• TASK TO CARRY OUT
Show each line of the data below in which "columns" occurs.

• EXERCISE DATA

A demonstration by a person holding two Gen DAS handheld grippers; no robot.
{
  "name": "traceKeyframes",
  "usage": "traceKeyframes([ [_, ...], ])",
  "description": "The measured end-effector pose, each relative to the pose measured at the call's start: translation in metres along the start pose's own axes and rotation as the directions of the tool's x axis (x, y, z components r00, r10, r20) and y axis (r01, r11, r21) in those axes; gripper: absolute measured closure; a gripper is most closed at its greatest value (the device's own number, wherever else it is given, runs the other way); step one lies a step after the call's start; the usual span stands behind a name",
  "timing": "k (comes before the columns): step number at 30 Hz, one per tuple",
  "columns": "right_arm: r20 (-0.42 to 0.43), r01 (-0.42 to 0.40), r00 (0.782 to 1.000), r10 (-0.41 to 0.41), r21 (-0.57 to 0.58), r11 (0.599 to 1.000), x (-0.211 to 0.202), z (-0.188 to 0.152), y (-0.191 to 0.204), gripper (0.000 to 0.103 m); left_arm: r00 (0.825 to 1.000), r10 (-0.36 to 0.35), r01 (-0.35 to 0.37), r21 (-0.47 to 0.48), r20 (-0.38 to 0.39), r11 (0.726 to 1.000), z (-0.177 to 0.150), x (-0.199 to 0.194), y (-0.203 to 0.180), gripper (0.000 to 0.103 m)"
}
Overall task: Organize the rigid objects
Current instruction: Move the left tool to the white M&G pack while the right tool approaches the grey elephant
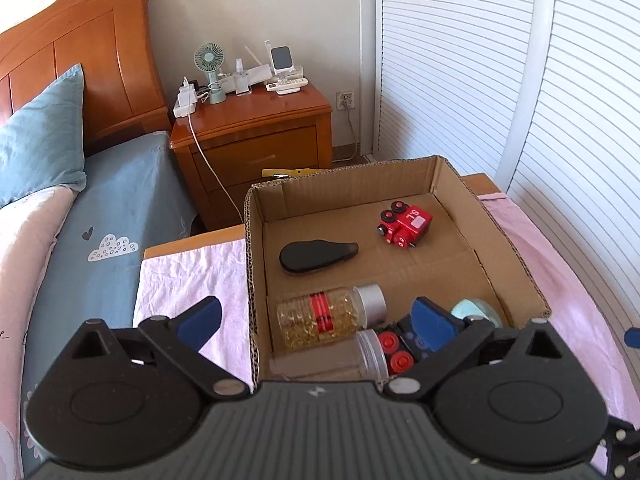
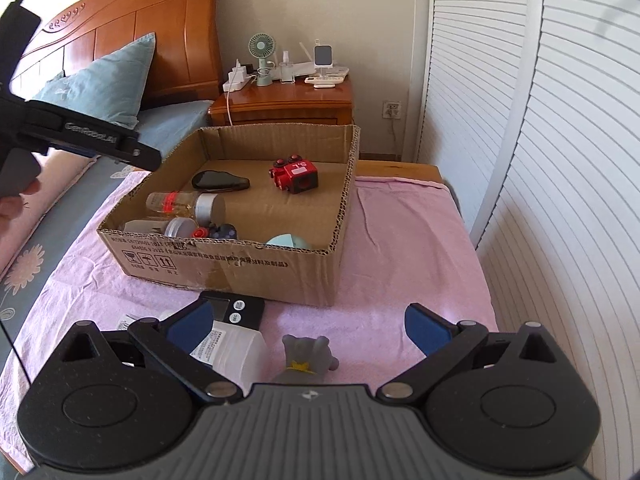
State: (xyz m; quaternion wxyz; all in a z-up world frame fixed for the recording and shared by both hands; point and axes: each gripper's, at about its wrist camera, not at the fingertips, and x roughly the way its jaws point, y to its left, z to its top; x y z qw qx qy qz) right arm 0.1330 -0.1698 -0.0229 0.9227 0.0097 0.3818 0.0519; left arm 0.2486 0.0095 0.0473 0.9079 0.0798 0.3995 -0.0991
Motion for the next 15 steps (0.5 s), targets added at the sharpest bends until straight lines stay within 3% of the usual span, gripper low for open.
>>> traceKeyframes([
  [6, -0.013, 0.008, 1.000, -0.007, 0.027, 1.000, -0.004, -0.014, -0.008, 0.000, 1.000, 0.003, -0.002, -0.023, 0.014, 1.000, -0.032, -0.031, -0.004, 0.001],
  [15, -0.040, 0.001, 0.999, 0.000, 0.024, 1.000, -0.005, -0.034, -0.011, 0.000, 0.999, 0.003, -0.005, -0.048, -0.034, 0.999, -0.066, -0.065, -0.007, 0.001],
])
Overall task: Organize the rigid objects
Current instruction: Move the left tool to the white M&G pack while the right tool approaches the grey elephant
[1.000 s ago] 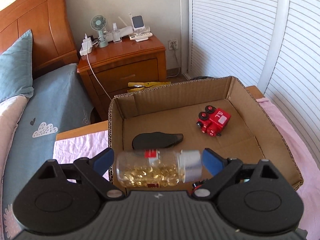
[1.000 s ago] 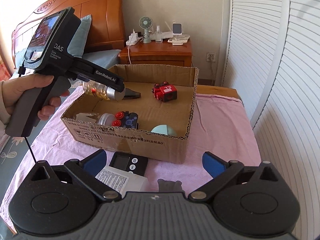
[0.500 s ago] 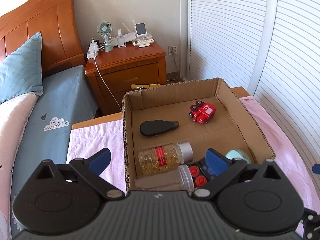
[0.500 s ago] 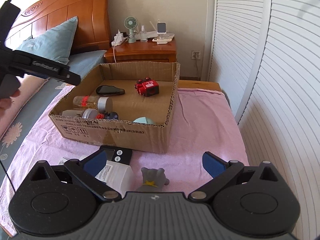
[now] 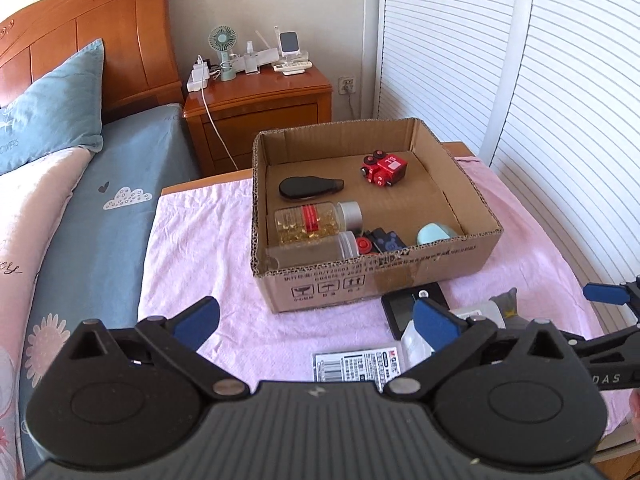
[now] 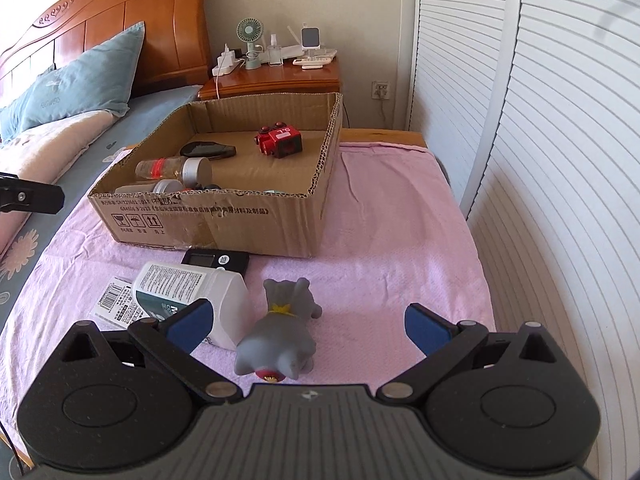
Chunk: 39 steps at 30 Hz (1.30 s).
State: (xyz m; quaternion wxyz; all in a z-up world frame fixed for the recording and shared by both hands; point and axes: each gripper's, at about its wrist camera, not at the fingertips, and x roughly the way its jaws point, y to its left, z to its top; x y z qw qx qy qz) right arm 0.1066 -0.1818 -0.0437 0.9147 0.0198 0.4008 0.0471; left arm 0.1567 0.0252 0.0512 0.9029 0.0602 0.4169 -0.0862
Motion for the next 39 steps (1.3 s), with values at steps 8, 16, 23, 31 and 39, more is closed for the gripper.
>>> traceKeyframes([
  [8, 0.014, -0.045, 0.999, 0.045, -0.001, 0.999, -0.008, -0.009, 0.001, 0.000, 0.997, 0.071, -0.073, 0.036, 0.044, 0.997, -0.037, -0.024, -0.013, 0.001],
  [16, 0.004, -0.023, 1.000, 0.023, -0.034, 0.999, 0.004, -0.022, -0.012, 0.000, 0.999, 0.042, -0.042, -0.026, 0.014, 0.999, -0.090, 0.017, -0.030, 0.001],
  [23, -0.068, -0.005, 0.998, -0.001, -0.087, 0.996, 0.022, -0.045, -0.014, 0.000, 0.999, -0.020, 0.016, -0.138, -0.030, 0.990, -0.110, 0.055, -0.032, 0.001],
  [31, -0.092, 0.020, 0.995, -0.041, -0.224, 0.974, 0.036, -0.059, -0.003, 0.000, 0.999, 0.011, -0.015, -0.102, -0.046, 0.995, -0.120, 0.077, -0.045, 0.001],
  [39, -0.102, -0.054, 0.994, 0.036, -0.185, 0.981, 0.044, -0.055, -0.011, 0.000, 1.000, 0.024, -0.024, -0.118, -0.006, 0.993, -0.114, 0.085, -0.041, 0.001],
])
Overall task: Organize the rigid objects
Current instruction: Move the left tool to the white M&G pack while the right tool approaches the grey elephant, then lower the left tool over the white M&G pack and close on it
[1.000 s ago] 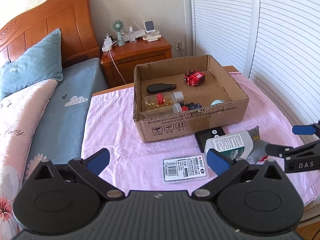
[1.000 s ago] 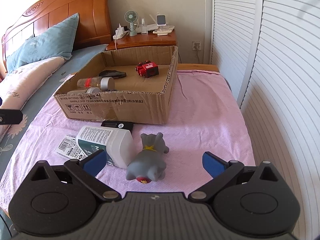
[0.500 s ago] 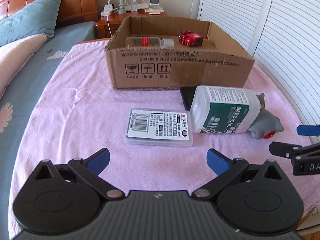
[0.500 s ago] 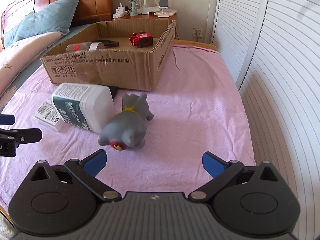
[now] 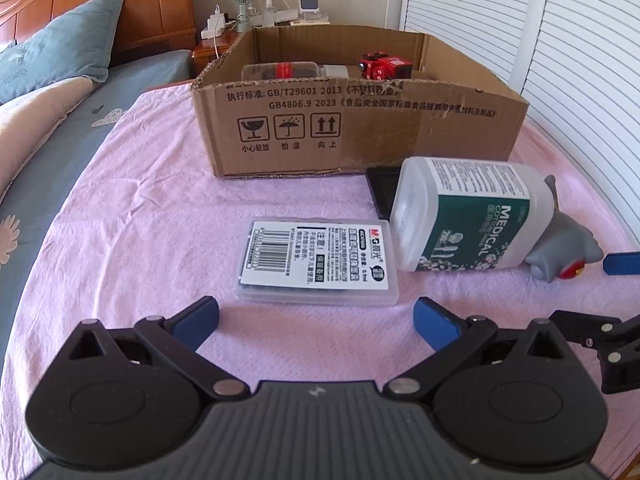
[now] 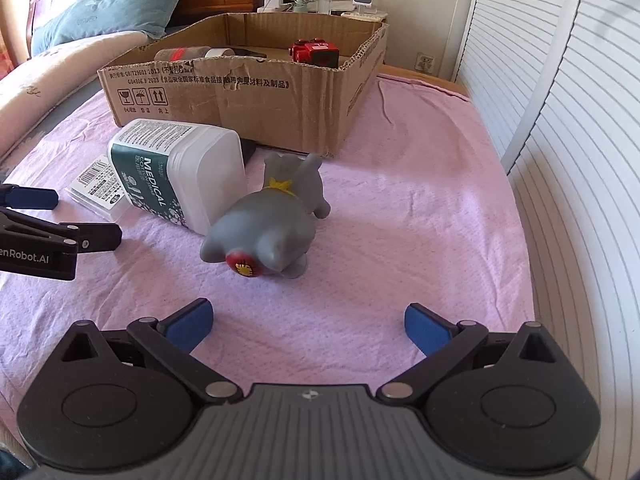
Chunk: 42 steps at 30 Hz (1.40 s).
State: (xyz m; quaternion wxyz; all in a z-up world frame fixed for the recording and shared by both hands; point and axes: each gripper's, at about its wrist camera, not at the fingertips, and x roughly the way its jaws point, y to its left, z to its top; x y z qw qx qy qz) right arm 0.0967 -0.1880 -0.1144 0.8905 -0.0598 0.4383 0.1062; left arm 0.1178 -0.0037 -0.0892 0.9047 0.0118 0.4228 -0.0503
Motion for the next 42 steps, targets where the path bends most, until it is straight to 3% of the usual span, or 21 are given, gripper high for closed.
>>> traceKeyframes([
  [12, 0.057, -0.034, 0.998, 0.037, -0.048, 0.998, -0.001, -0.007, -0.002, 0.000, 0.997, 0.077, -0.076, -0.091, -0.001, 0.993, 0.009, 0.007, 0.027, 0.000],
  [16, 0.024, -0.043, 0.999, 0.045, -0.057, 0.997, 0.000, -0.002, -0.002, 0.000, 0.996, 0.084, -0.084, -0.097, 0.001, 0.992, 0.008, 0.007, 0.029, 0.000],
  [19, 0.005, -0.083, 0.996, 0.084, -0.079, 0.993, 0.000, 0.008, -0.001, 0.000, 0.996, 0.085, -0.084, -0.098, 0.004, 0.992, 0.007, 0.007, 0.029, 0.000],
  [26, 0.081, -0.167, 0.980, 0.182, -0.159, 0.973, -0.011, 0.030, 0.014, 0.000, 0.996, 0.085, -0.084, -0.098, 0.004, 0.992, 0.007, 0.007, 0.029, 0.000],
  [32, 0.033, -0.199, 0.977, 0.212, -0.235, 0.952, -0.018, 0.023, 0.039, 0.000, 0.996, 0.085, -0.085, -0.100, 0.002, 0.991, 0.006, 0.005, 0.029, 0.000],
  [37, -0.014, -0.283, 0.956, 0.291, -0.286, 0.915, -0.036, 0.007, 0.054, 0.000, 0.996, 0.085, -0.085, -0.100, 0.001, 0.991, 0.006, 0.005, 0.030, 0.000],
  [42, 0.022, -0.159, 0.985, 0.173, -0.293, 0.943, -0.035, 0.004, 0.045, 0.000, 0.996, 0.085, -0.084, -0.099, 0.001, 0.992, 0.006, 0.005, 0.030, 0.000],
])
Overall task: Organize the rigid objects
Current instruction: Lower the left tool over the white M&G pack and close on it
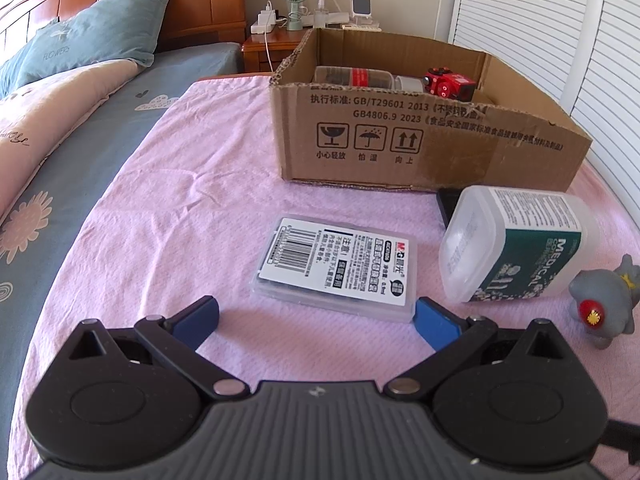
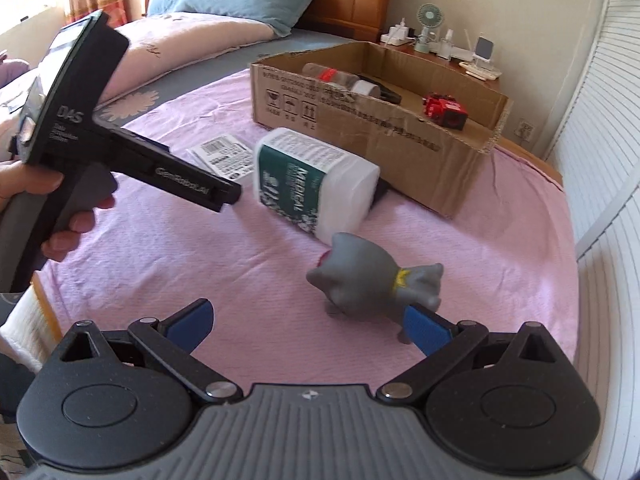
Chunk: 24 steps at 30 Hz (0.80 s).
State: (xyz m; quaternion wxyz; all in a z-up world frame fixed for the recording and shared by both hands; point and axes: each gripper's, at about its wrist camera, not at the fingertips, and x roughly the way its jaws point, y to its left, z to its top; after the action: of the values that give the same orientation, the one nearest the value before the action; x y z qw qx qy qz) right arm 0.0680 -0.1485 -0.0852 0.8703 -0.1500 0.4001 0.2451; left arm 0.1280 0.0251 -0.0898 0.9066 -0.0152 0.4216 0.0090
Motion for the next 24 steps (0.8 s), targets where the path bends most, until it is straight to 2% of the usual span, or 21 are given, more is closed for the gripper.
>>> traceKeyframes([
  [5, -0.035, 0.065, 0.997, -0.062, 0.105, 0.992, 0.018, -0.011, -0.027, 0.000, 1.000, 0.000, 0.000, 0.000, 0.000, 1.000, 0.000, 0.000, 0.000, 0.000],
  [8, -0.048, 0.049, 0.998, -0.042, 0.143, 0.989, 0.028, -0.014, -0.033, 0.000, 1.000, -0.001, 0.001, 0.003, 0.004, 1.000, -0.001, 0.000, 0.000, 0.000],
  [24, 0.030, 0.066, 0.997, -0.071, 0.155, 0.986, 0.033, -0.014, -0.025, 0.000, 0.997, -0.073, 0.074, 0.087, -0.021, 0.993, 0.019, 0.014, -0.002, 0.002],
])
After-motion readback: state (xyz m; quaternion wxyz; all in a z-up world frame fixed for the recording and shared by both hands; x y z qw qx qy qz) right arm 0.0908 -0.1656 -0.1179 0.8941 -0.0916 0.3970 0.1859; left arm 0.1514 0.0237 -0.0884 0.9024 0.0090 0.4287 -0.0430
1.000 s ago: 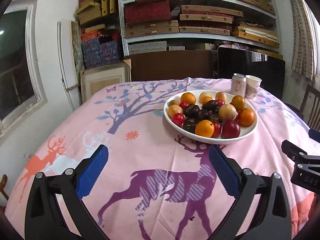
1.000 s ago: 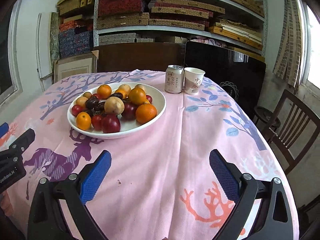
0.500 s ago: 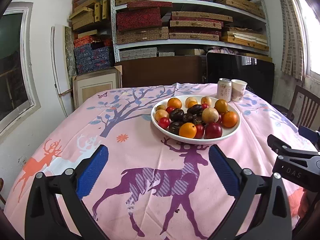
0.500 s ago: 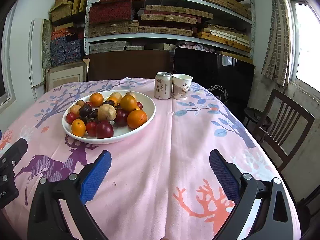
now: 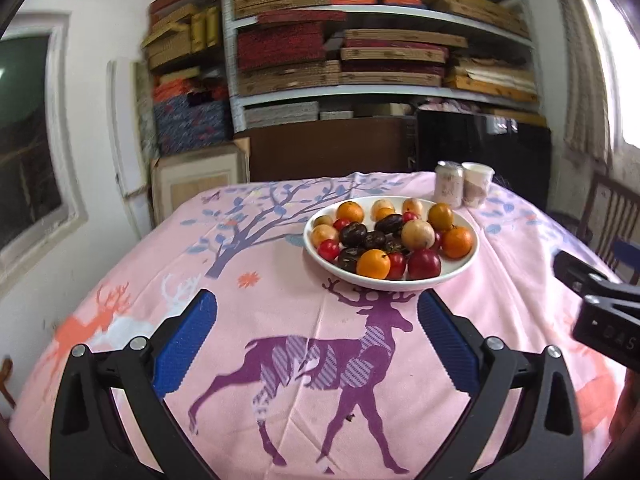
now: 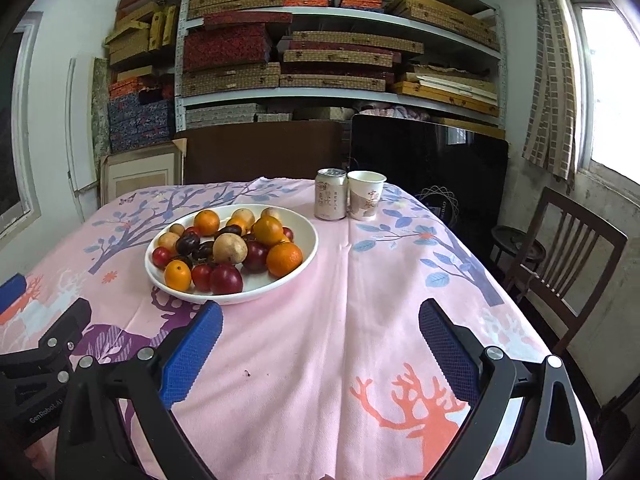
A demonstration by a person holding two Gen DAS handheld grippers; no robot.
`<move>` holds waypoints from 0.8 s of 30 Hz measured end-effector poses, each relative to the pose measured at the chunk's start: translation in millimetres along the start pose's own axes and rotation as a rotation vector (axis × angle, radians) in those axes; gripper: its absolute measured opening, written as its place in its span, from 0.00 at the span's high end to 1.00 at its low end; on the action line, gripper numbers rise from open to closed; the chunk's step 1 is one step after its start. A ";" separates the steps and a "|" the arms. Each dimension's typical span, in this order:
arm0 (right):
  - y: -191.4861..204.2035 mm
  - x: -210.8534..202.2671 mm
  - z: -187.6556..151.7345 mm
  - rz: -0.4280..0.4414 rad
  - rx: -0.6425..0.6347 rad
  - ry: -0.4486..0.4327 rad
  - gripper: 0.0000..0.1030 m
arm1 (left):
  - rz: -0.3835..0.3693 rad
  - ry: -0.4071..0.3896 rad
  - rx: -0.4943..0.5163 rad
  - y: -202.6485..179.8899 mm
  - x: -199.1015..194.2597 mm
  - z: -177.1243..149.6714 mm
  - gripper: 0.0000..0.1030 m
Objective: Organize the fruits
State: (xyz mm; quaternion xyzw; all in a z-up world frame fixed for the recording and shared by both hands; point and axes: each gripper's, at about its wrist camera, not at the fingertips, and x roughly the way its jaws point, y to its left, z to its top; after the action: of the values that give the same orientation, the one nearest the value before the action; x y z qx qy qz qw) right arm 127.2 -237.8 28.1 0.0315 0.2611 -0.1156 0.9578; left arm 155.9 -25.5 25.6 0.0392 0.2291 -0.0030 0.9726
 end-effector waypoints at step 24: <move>-19.4 -180.3 -9.9 0.046 -0.017 0.012 0.04 | -0.042 -0.022 0.009 17.5 -204.5 0.2 0.04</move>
State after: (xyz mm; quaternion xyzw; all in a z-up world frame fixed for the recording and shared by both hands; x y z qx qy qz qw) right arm -33.2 -218.4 111.0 0.0301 0.2672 -0.0911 0.9588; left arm -26.6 -10.5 118.2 0.0389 0.2193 -0.0248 0.9746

• SOLUTION TO THE EXERCISE
  "timing": "k (comes before the columns): step number at 30 Hz, one per tuple",
  "columns": "right_arm: r20 (-0.42 to 0.43), r01 (-0.42 to 0.40), r00 (0.782 to 1.000), r10 (-0.41 to 0.41), r21 (-0.57 to 0.58), r11 (0.599 to 1.000), x (-0.211 to 0.202), z (-0.188 to 0.152), y (-0.191 to 0.204), gripper (0.000 to 0.103 m); left_arm: r00 (0.825 to 1.000), r10 (-0.36 to 0.35), r01 (-0.35 to 0.37), r21 (-0.47 to 0.48), r20 (-0.38 to 0.39), r11 (0.726 to 1.000), z (-0.177 to 0.150), x (-0.199 to 0.194), y (-0.203 to 0.180), gripper (0.000 to 0.103 m)"

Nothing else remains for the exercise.